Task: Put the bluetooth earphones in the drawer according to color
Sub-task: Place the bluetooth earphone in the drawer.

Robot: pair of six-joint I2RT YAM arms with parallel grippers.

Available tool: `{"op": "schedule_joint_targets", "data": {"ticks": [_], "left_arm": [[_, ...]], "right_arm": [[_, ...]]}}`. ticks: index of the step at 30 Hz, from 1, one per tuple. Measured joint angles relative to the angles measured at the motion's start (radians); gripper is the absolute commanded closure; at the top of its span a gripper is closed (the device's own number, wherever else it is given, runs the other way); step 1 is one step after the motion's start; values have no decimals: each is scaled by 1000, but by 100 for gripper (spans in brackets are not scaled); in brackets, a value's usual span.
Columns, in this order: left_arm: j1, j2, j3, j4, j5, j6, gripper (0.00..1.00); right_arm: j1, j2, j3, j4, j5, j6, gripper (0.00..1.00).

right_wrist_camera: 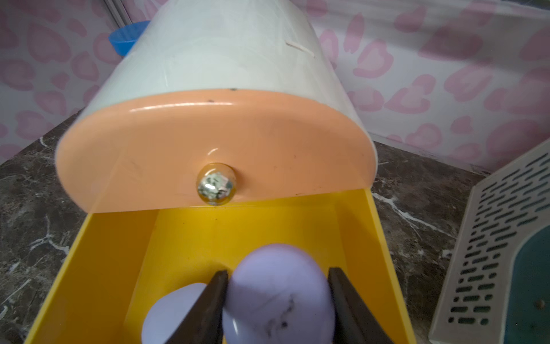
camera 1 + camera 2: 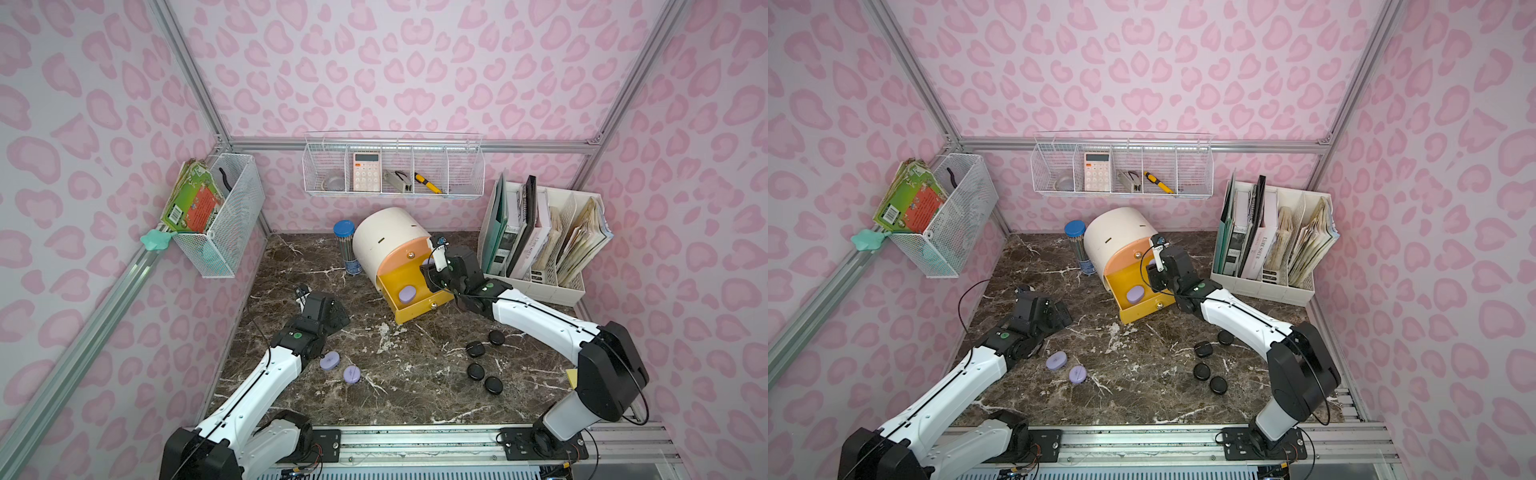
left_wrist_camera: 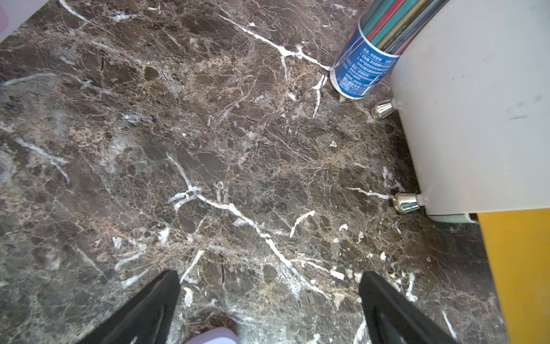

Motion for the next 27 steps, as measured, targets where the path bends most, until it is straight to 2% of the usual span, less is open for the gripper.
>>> {"op": "schedule_joint_targets", "data": {"ticks": [6, 15, 18, 23, 27], "left_arm": [[0, -3, -2, 0, -2, -4, 1], [0, -31, -13, -1, -5, -24, 1], [0, -34, -9, -13, -5, -38, 1], [1, -47, 17, -77, -10, -83, 1], [1, -81, 35, -158, -27, -145, 1]], "right_arm": [[-54, 55, 42, -27, -7, -5, 54], [-86, 71, 80, -59, -31, -12, 33], [-88, 51, 86, -70, -34, -14, 27], [-89, -3, 80, -80, -51, -16, 24], [-89, -83, 37, -84, -72, -16, 13]]}}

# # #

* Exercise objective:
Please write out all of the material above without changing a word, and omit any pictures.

* Exercise result:
Task: Put the bluetooth earphones in the drawer according to color
Sub-task: Place the bluetooth earphone in the drawer.

Robot: pair of six-joint I2RT YAM arms with parallel grippers.

Available tool: `{"op": "schedule_joint_targets", "data": {"ticks": [_], "left_arm": [[_, ...]], "right_arm": [[_, ...]]}}`. ticks: index of the step at 30 Hz, from 1, one per tuple. Measured joint angles relative to the angles measured at the motion's start (radians); gripper is the absolute commanded closure; at the top of its span a gripper is closed (the device's own number, wherever else it is given, runs the other way); step 1 is one step after the motion's start; values have no decimals: each is scaled by 1000, but by 100 for gripper (spans in brackets are not scaled); in brackets, a value's usual span.
Columns, in this order: left_arm: j1, j2, j3, j4, j5, j6, gripper (0.00..1.00); right_arm: j1, j2, j3, j4, j5, j6, gripper (0.00..1.00).

right_wrist_camera: 
camera 1 + camera 2: 
left_wrist_camera: 

Motion for the next 27 steps, as measured, targets where the path bends most, until it is straight to 2% of the usual span, less is open for the gripper.
>>> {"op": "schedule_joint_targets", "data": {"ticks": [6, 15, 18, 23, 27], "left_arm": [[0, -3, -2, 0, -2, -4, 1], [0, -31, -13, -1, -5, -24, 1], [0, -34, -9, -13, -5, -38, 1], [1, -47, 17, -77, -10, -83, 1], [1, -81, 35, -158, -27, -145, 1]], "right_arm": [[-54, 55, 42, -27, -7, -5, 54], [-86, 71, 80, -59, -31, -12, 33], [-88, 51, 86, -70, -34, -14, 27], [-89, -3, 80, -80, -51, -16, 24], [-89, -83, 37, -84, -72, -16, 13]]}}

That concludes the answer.